Problem: Search the entries below for the word "whole" and copy each line that has it.

Collection entries
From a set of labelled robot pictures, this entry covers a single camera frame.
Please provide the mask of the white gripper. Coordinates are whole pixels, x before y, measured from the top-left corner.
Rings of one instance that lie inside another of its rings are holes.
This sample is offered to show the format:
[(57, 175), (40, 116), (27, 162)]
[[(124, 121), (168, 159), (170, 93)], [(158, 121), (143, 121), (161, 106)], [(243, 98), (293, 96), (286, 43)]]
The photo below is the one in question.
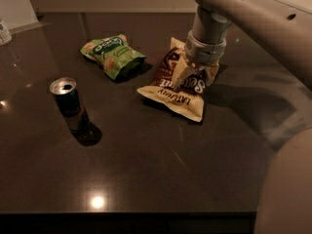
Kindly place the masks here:
[(209, 64), (205, 67), (206, 85), (210, 86), (218, 73), (219, 63), (224, 54), (226, 40), (220, 43), (207, 44), (195, 38), (192, 31), (187, 35), (185, 42), (186, 56), (181, 56), (175, 66), (172, 82), (175, 88), (178, 88), (182, 81), (195, 73), (195, 63)]

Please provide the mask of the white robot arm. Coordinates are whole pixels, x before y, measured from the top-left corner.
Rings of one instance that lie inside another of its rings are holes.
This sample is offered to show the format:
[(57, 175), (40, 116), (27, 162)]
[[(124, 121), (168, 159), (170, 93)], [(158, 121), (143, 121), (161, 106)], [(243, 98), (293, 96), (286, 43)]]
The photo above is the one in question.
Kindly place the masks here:
[[(195, 0), (185, 51), (196, 63), (223, 54), (234, 23), (306, 87), (312, 87), (311, 12), (283, 0)], [(253, 234), (312, 234), (312, 128), (292, 136), (267, 172)]]

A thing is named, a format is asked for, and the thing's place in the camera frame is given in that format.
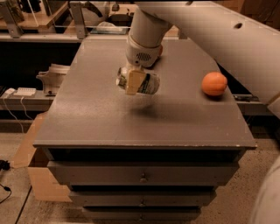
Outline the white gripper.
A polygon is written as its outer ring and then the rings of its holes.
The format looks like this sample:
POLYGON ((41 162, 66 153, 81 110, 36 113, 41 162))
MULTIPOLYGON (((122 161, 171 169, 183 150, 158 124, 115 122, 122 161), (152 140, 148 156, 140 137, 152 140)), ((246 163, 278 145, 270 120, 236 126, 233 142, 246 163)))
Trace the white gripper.
MULTIPOLYGON (((152 67, 159 58, 158 52, 163 38, 153 35, 132 35, 127 39, 126 58, 133 66, 152 67)), ((130 70, 125 94, 135 95, 141 87, 146 74, 143 71, 130 70)))

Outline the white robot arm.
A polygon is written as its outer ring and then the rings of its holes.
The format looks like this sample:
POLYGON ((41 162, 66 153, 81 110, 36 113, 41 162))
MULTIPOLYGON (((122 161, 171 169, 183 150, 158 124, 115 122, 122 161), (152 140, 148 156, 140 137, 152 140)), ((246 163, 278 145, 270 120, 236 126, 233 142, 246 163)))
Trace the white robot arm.
POLYGON ((126 57, 151 67, 176 26, 280 118, 280 33, 212 1, 138 2, 126 57))

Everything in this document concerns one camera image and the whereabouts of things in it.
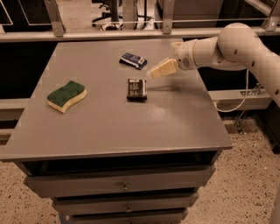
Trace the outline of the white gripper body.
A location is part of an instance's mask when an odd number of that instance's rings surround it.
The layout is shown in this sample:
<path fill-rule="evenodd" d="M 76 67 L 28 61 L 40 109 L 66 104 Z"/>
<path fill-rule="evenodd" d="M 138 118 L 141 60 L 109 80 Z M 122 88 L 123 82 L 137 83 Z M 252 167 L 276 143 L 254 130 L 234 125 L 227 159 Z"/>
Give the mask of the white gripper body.
<path fill-rule="evenodd" d="M 174 58 L 178 67 L 182 70 L 194 70 L 197 68 L 194 61 L 193 50 L 197 39 L 185 41 L 183 45 L 174 49 Z"/>

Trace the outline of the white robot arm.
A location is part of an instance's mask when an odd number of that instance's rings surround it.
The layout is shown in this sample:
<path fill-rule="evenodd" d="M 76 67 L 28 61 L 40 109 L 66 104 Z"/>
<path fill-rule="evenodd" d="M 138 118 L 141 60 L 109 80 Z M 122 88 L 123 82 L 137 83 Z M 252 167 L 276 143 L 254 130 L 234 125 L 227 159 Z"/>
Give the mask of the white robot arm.
<path fill-rule="evenodd" d="M 280 101 L 279 56 L 245 24 L 229 24 L 212 38 L 172 42 L 171 48 L 173 57 L 164 61 L 168 67 L 158 65 L 149 76 L 201 67 L 246 68 L 274 101 Z M 217 172 L 200 192 L 202 198 L 180 224 L 280 224 L 280 157 L 263 138 L 241 137 L 232 152 L 221 154 Z"/>

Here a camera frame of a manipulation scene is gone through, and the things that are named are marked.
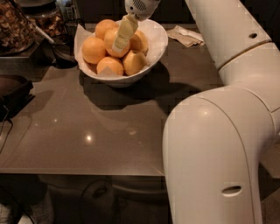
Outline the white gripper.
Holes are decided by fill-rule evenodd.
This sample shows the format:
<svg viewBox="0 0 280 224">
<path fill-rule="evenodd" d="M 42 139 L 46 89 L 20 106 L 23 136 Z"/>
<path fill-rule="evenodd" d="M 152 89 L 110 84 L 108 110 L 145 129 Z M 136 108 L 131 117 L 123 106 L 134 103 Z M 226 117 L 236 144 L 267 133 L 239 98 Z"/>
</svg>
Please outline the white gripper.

Result:
Please provide the mask of the white gripper. Coordinates are whole pixels, x before y, measured from the top-left corner.
Please provide the mask of the white robot arm. Coordinates are whole pixels, x before y, measured from the top-left corner.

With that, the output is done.